Before the Fire

Home > Other > Before the Fire > Page 20
Before the Fire Page 20

by Sarah Butler


  ‘Well, say if I can do anything.’

  Stick grunted an acknowledgement and then listened to his dad breathing on the other end of the line.

  ‘So, what do you think about these riots then?’ His dad said it like it had just come into his mind, like it was nothing big.

  Stick rolled his eyes.

  ‘Kieran?’

  ‘They’re riots.’ The TV was showing the carpet shop on fire again.

  His dad cleared his throat. ‘If it starts here I don’t want you getting involved.’

  Stick imagined himself, his hood up, his T-shirt covering his mouth, throwing a brick at a window, his reflection cracking into pieces, and Mac standing beside him, grinning. ‘Dad. I’m eighteen.’

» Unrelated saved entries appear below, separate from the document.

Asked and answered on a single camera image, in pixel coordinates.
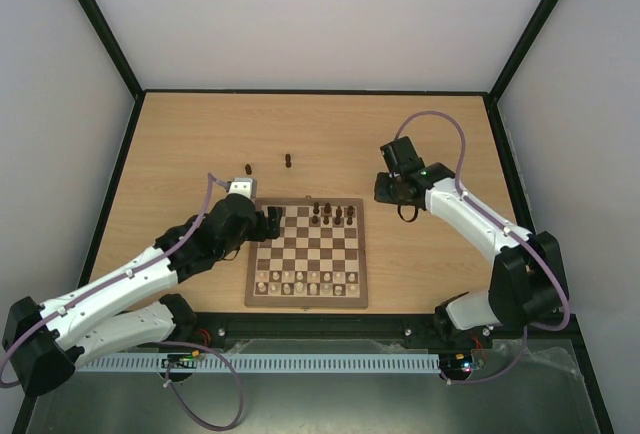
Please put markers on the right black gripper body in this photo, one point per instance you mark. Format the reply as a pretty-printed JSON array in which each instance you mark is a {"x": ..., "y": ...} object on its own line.
[{"x": 385, "y": 190}]

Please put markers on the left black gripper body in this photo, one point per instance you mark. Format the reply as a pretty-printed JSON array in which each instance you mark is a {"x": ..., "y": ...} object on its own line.
[{"x": 258, "y": 233}]

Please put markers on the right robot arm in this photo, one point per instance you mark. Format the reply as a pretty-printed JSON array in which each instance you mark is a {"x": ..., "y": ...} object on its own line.
[{"x": 527, "y": 285}]

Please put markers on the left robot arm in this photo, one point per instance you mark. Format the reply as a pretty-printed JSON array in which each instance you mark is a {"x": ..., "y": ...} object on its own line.
[{"x": 46, "y": 342}]

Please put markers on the light chess pieces row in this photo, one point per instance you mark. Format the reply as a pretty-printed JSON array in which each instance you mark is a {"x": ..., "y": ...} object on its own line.
[{"x": 299, "y": 284}]

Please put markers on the wooden chess board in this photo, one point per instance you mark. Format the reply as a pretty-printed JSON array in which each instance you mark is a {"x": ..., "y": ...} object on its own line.
[{"x": 303, "y": 246}]

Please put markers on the grey slotted cable duct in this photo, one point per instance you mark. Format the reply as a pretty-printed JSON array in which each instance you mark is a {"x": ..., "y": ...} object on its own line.
[{"x": 268, "y": 363}]

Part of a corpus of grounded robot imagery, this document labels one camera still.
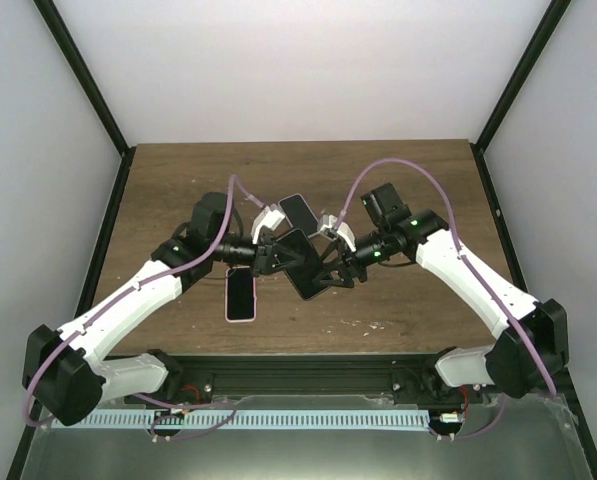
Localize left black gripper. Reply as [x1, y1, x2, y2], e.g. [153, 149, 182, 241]
[210, 233, 304, 278]

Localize black phone case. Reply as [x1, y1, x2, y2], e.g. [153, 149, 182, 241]
[278, 228, 329, 301]

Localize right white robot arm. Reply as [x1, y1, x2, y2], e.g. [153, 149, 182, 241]
[313, 183, 569, 403]

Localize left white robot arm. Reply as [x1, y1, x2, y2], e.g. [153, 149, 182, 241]
[22, 192, 317, 426]

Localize phone in pink case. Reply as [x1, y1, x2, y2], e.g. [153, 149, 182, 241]
[225, 267, 257, 323]

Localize phone in lilac case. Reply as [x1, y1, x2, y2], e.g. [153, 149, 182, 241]
[278, 193, 319, 238]

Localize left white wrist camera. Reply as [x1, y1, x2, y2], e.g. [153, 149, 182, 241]
[251, 204, 286, 244]

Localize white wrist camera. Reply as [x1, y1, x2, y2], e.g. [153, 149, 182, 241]
[251, 204, 286, 244]
[317, 214, 357, 252]

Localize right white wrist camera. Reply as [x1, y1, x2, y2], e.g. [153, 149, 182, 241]
[317, 214, 357, 252]

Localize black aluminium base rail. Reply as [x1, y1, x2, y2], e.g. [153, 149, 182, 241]
[109, 347, 473, 408]

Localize light blue slotted cable duct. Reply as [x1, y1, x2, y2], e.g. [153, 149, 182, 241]
[76, 409, 430, 431]

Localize left black frame post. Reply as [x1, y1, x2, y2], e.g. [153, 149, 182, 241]
[32, 0, 130, 156]

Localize black frame post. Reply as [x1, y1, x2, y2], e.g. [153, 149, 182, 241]
[32, 0, 130, 156]
[474, 0, 572, 152]

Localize right black frame post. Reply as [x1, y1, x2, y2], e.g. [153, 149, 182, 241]
[474, 0, 572, 152]

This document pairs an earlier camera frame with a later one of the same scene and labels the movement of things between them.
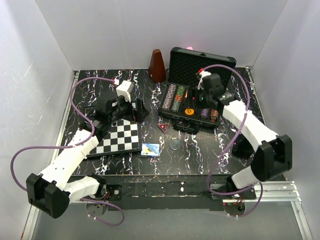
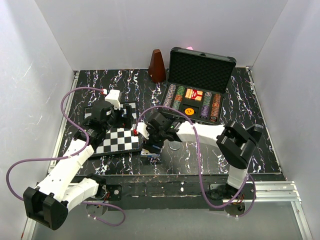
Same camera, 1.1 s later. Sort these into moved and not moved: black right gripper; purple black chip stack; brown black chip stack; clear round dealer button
Moved: black right gripper
Not moved: purple black chip stack; clear round dealer button; brown black chip stack
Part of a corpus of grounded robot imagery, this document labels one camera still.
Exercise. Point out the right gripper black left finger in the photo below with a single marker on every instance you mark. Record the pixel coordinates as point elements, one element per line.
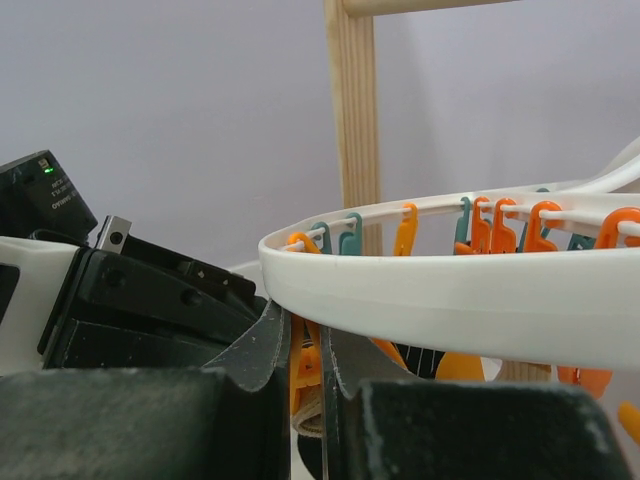
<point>228,419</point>

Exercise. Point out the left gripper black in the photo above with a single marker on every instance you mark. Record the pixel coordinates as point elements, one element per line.
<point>129,303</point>

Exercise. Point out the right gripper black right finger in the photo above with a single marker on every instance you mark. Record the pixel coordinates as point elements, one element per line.
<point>382,422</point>

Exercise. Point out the brown argyle sock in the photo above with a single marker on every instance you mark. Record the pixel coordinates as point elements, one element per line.
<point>307,420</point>

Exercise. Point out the white round clip hanger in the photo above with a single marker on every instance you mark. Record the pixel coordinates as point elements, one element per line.
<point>551,274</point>

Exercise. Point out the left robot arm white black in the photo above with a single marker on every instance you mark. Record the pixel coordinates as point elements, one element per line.
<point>36,193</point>

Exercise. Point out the orange clip between fingers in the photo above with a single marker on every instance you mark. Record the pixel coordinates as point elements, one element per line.
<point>305,363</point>

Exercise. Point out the wooden hanger stand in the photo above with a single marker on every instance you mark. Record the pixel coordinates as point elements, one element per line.
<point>352,66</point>

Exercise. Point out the black sock white stripes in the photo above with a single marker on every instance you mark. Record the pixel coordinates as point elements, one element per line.
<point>422,362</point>

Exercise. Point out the white plastic tub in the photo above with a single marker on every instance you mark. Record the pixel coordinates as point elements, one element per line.
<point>250,270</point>

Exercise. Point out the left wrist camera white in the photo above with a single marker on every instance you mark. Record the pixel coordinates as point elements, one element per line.
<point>56,309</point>

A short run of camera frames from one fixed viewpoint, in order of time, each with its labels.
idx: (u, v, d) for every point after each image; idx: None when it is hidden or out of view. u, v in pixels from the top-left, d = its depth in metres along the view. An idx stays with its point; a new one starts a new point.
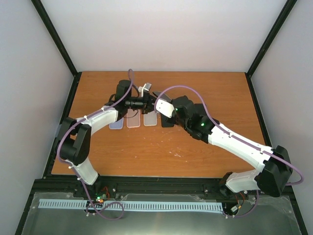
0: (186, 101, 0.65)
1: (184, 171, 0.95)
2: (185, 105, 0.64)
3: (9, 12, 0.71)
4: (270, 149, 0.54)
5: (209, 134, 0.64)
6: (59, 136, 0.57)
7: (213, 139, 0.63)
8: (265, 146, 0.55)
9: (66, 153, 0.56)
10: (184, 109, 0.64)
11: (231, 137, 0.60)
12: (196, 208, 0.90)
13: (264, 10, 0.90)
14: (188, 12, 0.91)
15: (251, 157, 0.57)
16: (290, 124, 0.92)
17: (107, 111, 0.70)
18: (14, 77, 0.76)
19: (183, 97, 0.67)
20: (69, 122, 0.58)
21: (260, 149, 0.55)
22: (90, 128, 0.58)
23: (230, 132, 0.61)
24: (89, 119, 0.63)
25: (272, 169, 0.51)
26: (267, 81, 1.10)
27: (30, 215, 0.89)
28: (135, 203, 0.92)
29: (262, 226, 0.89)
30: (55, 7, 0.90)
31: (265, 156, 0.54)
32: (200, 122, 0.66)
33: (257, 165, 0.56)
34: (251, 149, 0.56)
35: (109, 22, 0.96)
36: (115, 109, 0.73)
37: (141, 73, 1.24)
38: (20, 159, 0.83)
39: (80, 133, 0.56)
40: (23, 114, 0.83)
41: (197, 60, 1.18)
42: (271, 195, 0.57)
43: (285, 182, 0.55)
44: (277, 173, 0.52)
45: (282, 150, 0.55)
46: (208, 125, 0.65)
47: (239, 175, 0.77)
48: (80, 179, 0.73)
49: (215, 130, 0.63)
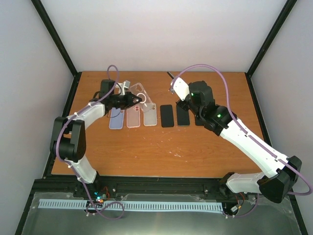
0: (204, 87, 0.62)
1: (184, 171, 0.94)
2: (203, 91, 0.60)
3: (9, 12, 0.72)
4: (286, 158, 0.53)
5: (224, 127, 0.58)
6: (54, 137, 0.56)
7: (226, 134, 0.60)
8: (281, 153, 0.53)
9: (65, 152, 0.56)
10: (200, 95, 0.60)
11: (247, 136, 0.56)
12: (196, 208, 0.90)
13: (263, 10, 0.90)
14: (187, 12, 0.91)
15: (264, 162, 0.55)
16: (290, 123, 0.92)
17: (95, 106, 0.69)
18: (14, 76, 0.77)
19: (202, 83, 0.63)
20: (60, 120, 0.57)
21: (276, 157, 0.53)
22: (83, 122, 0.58)
23: (247, 130, 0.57)
24: (79, 115, 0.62)
25: (283, 179, 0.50)
26: (268, 81, 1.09)
27: (30, 216, 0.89)
28: (135, 203, 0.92)
29: (262, 226, 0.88)
30: (55, 8, 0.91)
31: (279, 164, 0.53)
32: (217, 113, 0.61)
33: (268, 171, 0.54)
34: (266, 154, 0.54)
35: (108, 22, 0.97)
36: (101, 104, 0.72)
37: (141, 73, 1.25)
38: (20, 159, 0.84)
39: (76, 129, 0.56)
40: (23, 114, 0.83)
41: (197, 60, 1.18)
42: (270, 199, 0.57)
43: (289, 191, 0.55)
44: (287, 183, 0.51)
45: (297, 161, 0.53)
46: (225, 117, 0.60)
47: (241, 177, 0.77)
48: (80, 178, 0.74)
49: (232, 125, 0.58)
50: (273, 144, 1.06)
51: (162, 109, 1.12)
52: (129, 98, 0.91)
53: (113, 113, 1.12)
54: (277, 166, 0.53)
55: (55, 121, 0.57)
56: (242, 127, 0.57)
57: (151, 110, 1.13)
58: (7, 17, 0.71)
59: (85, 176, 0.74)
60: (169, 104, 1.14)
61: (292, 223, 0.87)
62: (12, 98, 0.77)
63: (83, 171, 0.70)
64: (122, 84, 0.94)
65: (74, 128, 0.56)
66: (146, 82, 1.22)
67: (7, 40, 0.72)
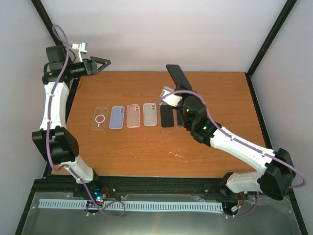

  ‘So you get arrested and you’re in a proper prison, not some juvenile place.’

  A cell. A tiny window too high to show anything except a square of sky. A door thicker than his arm.

  ‘You’ve got a future, Kieran.’

  Stick watched the fire rage on the TV. They were showing an aerial shot, the building falling to pieces and the flames getting stronger and stronger.

  ‘Look, if anything happens, if you get in a situation, you call me, OK?’

  ‘There are mums handing their kids over to the police, aren’t there?’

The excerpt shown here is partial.